- [TASK TO COMPLETE] Count every line in the data below where the word "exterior" appears, then state only that count.

- [MATERIAL SUPPLIED]
▼▼▼

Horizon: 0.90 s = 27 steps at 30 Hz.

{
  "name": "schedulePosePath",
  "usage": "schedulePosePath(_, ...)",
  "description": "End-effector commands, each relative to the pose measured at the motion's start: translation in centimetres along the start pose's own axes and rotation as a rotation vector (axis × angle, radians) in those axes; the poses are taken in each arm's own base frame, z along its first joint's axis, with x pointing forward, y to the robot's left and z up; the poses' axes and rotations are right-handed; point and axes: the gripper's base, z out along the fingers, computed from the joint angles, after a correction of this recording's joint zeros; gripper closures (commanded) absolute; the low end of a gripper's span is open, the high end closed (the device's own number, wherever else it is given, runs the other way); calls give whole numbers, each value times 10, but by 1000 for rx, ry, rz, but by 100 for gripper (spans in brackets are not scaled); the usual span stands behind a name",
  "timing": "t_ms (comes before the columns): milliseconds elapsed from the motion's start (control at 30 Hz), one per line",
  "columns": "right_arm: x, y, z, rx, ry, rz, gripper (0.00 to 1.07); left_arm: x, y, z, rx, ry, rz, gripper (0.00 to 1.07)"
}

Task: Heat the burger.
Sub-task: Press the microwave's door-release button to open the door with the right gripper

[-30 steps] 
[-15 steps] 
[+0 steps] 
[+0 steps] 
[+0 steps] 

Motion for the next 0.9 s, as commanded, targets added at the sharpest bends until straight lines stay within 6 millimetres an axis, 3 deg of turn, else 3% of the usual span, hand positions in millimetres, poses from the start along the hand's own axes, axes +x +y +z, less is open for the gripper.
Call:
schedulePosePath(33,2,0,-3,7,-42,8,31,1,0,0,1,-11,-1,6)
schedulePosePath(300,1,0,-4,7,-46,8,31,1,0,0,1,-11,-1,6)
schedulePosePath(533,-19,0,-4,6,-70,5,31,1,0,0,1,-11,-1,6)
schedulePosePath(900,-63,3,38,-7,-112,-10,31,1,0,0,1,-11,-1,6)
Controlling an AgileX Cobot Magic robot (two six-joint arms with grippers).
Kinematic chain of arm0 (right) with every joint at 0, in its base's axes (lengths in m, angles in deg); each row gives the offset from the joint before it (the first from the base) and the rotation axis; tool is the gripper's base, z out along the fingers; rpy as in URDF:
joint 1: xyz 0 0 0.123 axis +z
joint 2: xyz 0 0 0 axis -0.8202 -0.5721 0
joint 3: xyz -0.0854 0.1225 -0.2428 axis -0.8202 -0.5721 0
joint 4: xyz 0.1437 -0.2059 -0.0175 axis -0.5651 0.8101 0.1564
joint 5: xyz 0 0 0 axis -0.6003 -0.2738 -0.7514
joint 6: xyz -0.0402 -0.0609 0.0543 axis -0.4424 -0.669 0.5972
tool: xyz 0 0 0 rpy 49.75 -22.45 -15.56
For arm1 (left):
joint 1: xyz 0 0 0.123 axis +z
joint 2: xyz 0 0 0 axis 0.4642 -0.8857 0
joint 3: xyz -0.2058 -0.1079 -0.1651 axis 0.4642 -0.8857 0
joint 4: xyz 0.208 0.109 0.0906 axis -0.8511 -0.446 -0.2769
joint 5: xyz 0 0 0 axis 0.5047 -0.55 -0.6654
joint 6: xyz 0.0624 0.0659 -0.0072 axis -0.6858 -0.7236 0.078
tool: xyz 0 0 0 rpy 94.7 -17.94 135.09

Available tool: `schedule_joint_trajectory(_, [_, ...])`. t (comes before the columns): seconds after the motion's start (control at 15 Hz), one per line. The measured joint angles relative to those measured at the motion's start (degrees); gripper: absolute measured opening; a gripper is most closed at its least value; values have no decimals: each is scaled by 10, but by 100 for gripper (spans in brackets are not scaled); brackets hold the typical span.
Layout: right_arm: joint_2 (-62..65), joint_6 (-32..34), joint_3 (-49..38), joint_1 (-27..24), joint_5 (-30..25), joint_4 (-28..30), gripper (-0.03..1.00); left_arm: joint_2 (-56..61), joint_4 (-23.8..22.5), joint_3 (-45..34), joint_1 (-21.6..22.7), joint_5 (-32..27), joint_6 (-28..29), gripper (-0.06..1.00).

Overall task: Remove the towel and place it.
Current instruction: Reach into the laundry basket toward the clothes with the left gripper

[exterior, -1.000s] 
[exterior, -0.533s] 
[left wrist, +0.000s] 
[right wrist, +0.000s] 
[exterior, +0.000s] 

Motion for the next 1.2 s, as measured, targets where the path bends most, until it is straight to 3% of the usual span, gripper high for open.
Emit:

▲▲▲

- [REPLY] 3